# [Assignment]
After finding the line with "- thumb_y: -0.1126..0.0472" in the data below, set down exactly each line through the one with "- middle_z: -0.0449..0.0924", inclusive, and stop there.

# [Collected data]
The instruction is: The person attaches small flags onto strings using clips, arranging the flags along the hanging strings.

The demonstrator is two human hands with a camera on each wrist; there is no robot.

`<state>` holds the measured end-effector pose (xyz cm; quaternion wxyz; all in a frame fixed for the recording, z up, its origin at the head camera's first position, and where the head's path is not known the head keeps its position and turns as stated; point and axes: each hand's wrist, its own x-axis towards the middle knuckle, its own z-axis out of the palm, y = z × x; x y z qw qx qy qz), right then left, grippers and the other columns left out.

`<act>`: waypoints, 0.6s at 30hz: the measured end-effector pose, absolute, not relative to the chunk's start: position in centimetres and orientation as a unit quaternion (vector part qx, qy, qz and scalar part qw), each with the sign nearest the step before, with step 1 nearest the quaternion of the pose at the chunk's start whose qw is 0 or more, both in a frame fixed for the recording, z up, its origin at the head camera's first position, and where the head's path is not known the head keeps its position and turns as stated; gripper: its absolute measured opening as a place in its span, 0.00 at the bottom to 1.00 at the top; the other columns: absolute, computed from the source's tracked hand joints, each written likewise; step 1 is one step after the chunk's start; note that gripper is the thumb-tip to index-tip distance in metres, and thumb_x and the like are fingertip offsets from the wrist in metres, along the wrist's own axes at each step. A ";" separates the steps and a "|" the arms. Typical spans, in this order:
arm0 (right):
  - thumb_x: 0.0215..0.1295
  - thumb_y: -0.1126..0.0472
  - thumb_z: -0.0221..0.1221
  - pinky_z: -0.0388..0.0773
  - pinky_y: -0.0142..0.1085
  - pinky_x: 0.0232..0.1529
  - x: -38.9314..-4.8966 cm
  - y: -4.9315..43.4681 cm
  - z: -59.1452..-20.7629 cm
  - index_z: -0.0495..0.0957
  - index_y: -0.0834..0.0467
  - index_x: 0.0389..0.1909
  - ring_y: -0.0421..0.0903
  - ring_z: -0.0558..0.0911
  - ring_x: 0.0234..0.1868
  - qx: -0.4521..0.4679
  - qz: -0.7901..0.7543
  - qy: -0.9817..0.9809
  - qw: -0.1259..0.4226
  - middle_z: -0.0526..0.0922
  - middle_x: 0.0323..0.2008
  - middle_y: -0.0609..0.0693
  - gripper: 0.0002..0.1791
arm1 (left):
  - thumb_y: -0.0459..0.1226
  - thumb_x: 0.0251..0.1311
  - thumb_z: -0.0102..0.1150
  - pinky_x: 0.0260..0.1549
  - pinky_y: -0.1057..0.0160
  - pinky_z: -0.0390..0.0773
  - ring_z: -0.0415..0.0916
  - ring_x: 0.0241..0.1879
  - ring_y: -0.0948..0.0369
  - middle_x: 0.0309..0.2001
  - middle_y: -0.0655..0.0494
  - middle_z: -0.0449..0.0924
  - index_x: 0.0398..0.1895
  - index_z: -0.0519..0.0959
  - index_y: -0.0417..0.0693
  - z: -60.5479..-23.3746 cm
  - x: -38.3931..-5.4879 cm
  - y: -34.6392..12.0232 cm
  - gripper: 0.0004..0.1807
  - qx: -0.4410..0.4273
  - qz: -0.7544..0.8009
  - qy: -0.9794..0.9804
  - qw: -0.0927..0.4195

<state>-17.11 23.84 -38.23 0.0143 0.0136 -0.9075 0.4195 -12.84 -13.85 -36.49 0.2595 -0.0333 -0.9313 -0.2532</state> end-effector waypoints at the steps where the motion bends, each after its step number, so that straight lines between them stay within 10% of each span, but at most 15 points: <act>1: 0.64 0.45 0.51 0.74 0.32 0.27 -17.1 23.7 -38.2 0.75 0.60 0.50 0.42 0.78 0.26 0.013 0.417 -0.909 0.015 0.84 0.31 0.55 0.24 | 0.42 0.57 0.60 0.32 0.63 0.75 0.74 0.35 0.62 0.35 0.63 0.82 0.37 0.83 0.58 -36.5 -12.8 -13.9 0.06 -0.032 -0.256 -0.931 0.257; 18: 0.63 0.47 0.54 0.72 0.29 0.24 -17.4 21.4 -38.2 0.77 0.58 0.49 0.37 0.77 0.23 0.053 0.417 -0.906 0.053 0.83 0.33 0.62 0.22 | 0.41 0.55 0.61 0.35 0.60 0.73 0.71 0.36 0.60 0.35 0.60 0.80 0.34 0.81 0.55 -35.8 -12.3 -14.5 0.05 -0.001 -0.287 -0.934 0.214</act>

# [Response to this exercise]
  - thumb_y: -0.1126..0.0472
  - thumb_z: -0.0221..0.1221
  - pinky_z: -0.0388..0.0773
  - pinky_y: -0.0142..0.1085
  - pinky_x: 0.0232..0.1529
  - x: -38.9314..-4.8966 cm
  - y: -4.9315..43.4681 cm
  - z: -59.1452..-20.7629 cm
  - index_z: -0.0495..0.0957
  - index_y: -0.0834..0.0467
  - index_x: 0.0389..0.1909
  - ring_y: -0.0421..0.0903
  - ring_z: -0.0558..0.0911
  - ring_x: 0.0234..0.1868
  - qx: -0.4521..0.4679
  - qz: -0.7901..0.7543
  - qy: -0.9817..0.9809
  - qw: -0.1259..0.4226
  - middle_z: -0.0526..0.0922
  - middle_x: 0.0323..0.2008
  - middle_y: -0.0609..0.0693
  - gripper: 0.0002..0.1791
arm1 (left):
  - thumb_y: -0.0459..0.1226
  - thumb_x: 0.0251..0.1311
  - thumb_z: -0.0102..0.1150
  - pinky_x: 0.0260..0.1549
  - pinky_y: -0.1057..0.0160
  - pinky_z: -0.0390..0.0773
  - ring_z: -0.0415..0.0916
  - ring_x: 0.0241..0.1879
  - ring_y: -0.0948..0.0369
  - middle_x: 0.0309..0.2001
  - middle_y: -0.0655..0.0494
  - middle_z: -0.0449..0.0924

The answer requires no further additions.